BOOKS & DOCUMENTS: CITES at 40: Perspectives, trade patterns & future prospects

From ANIMAL PEOPLE,  April 2013:

CITES at 40:  Perspectives,  trade patterns & future prospects,   compiled by United Nations Environment Programme  World Conservation Monitoring Centre Free download from <www.unep-wcmc.org>

Created in 1973 by the United Nations,  the Convention on International Trade in Endangered Species of Wild Fauna and Flora tracks and regulates commerce in about 34,000 species.  About 3% are listed on Appendix I,  meaning that they are endangered,  or Appendix II,  meaning that they are threatened.  CITES compliance is voluntary.  Individual nations may invoke trade sanctions against violators,  but CITES itself has no enforcement mechanism.  

Despite that weakness,  CITES can be credited with helping to slow the rate of loss of some species, including African elephants,   who were moved to Appendix I in 1989.  Unfortunately,  exemptions granted in recent years to allow some nations to sell elephant ivory covered for the resumption of high-volume poaching and trafficking.

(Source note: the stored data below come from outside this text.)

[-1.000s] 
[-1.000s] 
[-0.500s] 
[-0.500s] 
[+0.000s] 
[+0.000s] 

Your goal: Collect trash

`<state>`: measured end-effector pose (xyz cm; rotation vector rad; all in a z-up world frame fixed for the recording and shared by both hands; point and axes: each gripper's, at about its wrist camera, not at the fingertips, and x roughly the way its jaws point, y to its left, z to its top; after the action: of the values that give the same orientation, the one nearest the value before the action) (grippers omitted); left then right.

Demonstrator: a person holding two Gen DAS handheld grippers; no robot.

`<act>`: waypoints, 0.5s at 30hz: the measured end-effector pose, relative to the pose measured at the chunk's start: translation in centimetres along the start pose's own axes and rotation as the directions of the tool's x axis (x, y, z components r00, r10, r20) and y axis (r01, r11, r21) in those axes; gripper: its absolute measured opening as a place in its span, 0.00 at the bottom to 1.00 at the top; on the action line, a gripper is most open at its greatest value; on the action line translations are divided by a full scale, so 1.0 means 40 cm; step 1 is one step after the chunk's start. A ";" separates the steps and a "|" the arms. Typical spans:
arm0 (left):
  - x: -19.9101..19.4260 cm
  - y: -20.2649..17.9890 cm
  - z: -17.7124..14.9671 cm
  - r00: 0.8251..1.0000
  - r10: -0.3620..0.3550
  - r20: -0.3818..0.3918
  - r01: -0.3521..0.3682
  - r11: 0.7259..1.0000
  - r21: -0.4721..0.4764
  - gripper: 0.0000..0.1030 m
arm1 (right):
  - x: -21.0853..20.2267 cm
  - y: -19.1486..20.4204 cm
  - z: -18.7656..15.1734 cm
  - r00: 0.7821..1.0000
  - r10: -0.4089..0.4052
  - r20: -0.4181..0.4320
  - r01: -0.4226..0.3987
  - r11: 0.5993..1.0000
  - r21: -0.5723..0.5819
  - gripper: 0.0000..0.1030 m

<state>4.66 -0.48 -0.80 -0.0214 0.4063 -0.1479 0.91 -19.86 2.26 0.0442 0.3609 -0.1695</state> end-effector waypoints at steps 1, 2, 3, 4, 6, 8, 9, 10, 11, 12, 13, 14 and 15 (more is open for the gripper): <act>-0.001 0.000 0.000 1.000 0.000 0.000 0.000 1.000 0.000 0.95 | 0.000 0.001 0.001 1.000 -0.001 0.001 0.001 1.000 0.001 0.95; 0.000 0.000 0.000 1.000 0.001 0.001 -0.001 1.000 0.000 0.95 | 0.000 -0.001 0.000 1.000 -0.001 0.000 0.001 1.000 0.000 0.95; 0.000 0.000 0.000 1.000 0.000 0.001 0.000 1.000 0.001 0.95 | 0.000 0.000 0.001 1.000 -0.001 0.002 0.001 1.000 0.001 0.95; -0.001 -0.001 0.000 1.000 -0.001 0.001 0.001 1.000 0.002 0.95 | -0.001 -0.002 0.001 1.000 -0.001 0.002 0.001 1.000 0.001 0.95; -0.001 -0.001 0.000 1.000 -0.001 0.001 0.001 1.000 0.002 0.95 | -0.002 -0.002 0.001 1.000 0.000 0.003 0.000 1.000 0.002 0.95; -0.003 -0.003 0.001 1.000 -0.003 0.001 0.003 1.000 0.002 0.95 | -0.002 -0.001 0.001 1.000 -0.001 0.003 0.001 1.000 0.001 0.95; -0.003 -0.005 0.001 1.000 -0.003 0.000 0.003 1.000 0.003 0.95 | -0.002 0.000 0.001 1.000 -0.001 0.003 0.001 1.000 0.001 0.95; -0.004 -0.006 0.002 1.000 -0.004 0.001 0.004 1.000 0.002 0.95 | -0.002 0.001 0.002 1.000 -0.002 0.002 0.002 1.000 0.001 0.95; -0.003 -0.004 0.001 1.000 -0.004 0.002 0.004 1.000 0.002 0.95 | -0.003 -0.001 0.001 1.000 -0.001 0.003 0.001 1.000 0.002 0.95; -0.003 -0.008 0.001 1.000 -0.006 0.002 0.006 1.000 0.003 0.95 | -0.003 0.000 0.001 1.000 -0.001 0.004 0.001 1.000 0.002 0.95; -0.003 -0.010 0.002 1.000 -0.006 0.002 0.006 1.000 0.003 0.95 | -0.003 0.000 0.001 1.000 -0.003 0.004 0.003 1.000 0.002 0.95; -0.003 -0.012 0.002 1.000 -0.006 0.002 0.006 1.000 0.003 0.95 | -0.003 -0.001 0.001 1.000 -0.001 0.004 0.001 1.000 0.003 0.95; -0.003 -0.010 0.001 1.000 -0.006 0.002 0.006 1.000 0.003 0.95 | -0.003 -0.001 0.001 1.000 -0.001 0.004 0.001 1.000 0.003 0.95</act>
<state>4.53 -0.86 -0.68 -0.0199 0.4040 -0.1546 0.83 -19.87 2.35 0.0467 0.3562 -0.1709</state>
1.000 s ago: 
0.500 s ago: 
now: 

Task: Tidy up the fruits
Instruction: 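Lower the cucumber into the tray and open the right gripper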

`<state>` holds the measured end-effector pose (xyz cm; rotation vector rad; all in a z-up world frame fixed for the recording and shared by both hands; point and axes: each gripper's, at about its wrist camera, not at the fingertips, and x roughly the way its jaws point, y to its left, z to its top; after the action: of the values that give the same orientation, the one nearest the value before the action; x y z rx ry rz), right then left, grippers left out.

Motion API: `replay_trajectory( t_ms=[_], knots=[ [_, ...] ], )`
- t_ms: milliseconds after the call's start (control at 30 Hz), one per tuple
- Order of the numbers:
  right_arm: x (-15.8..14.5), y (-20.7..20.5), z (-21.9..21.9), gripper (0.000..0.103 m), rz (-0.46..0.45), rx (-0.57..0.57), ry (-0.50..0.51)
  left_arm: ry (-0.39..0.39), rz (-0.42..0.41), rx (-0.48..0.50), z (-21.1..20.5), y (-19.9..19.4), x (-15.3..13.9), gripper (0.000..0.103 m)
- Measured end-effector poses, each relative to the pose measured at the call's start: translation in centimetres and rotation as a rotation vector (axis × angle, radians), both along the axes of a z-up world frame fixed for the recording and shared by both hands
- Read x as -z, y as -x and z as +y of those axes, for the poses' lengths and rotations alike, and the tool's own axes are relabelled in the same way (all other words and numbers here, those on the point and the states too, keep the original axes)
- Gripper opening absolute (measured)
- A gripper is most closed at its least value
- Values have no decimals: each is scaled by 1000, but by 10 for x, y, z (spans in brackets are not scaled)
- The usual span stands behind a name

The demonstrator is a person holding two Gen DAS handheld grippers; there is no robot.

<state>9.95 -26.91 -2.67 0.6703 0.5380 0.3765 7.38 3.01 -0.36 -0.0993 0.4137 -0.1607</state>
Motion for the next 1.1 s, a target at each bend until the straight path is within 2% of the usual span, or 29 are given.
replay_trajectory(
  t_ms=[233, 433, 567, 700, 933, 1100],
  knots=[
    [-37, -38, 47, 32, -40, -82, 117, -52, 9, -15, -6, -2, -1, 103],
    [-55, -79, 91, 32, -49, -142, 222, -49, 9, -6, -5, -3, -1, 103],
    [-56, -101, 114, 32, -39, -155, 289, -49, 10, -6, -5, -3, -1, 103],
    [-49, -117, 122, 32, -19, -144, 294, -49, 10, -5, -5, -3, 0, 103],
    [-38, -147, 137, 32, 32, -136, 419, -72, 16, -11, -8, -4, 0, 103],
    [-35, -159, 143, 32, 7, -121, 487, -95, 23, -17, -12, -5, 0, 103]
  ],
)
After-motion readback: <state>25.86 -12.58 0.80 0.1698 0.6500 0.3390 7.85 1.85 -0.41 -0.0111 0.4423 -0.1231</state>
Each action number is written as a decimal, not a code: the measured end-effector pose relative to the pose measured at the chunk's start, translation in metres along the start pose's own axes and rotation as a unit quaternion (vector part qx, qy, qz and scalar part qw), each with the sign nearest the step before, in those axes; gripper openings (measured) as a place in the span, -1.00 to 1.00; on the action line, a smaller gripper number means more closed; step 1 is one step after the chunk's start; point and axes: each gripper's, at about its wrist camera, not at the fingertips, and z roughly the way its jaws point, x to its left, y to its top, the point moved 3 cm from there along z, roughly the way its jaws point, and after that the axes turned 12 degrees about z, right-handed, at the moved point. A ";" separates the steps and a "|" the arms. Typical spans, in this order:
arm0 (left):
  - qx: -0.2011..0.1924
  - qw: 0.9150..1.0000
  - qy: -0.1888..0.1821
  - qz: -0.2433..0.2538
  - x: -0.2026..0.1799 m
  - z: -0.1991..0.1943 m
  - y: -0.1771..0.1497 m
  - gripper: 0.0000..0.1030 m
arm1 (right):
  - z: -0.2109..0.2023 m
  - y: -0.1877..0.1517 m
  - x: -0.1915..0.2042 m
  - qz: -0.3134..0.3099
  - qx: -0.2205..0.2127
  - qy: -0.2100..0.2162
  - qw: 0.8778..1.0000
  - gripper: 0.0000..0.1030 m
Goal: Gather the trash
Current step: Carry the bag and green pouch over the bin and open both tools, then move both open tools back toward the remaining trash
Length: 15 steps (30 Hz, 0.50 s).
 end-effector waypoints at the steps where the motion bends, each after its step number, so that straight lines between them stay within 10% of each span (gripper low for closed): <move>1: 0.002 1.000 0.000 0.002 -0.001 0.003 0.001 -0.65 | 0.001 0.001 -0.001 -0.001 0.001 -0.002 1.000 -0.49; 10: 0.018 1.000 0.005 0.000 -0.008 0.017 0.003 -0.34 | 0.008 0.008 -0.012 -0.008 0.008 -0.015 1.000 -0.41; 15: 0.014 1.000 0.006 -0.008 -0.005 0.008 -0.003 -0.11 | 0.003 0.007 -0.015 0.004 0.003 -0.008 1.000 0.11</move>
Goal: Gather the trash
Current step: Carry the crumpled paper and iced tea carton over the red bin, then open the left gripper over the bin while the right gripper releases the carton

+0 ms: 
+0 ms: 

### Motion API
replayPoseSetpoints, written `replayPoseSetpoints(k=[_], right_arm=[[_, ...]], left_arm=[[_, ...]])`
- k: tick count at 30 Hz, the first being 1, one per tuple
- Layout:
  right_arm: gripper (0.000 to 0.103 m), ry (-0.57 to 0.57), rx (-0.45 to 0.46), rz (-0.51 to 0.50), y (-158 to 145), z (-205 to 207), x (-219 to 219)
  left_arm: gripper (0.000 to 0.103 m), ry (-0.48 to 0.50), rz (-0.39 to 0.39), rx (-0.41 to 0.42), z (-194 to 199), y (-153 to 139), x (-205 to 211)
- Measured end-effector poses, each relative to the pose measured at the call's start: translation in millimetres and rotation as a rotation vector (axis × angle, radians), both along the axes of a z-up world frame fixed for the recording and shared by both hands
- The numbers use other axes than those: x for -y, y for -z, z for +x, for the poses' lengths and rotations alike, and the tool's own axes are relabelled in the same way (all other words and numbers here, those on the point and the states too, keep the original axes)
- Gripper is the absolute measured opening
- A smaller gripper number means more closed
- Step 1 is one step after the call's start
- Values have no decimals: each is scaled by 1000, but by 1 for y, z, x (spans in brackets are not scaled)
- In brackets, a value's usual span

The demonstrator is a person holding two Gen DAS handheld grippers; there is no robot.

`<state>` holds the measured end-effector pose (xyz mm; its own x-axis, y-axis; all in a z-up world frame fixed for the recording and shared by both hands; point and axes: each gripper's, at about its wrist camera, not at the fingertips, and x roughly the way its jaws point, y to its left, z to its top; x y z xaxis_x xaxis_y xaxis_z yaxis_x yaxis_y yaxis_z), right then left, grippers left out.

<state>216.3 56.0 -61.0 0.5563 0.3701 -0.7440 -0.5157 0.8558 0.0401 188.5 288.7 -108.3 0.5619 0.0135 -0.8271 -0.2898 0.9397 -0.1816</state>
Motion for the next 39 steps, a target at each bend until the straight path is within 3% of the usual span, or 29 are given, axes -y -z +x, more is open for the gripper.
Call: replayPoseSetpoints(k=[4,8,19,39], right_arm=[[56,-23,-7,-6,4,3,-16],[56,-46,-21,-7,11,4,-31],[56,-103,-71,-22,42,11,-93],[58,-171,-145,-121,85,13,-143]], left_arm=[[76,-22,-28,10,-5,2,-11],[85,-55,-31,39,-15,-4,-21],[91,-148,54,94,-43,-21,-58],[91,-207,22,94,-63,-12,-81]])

More encouragingly,  CITES has helped to cut the global traffic in wild-caught birds from an estimated 1.37 million in 2003 to less than 100,000 per year since 2006.  “This follows a European Union ban on the import of live wild birds in 2005 for reasons of biosecurity,”  CITES at 40 admits.

Total traffic in CITES-regulated animals rose from less than 500,000 per year in the first decade that the convention was in effect,  to more than seven million at peak in 2003.  The present range is from three to five million per year.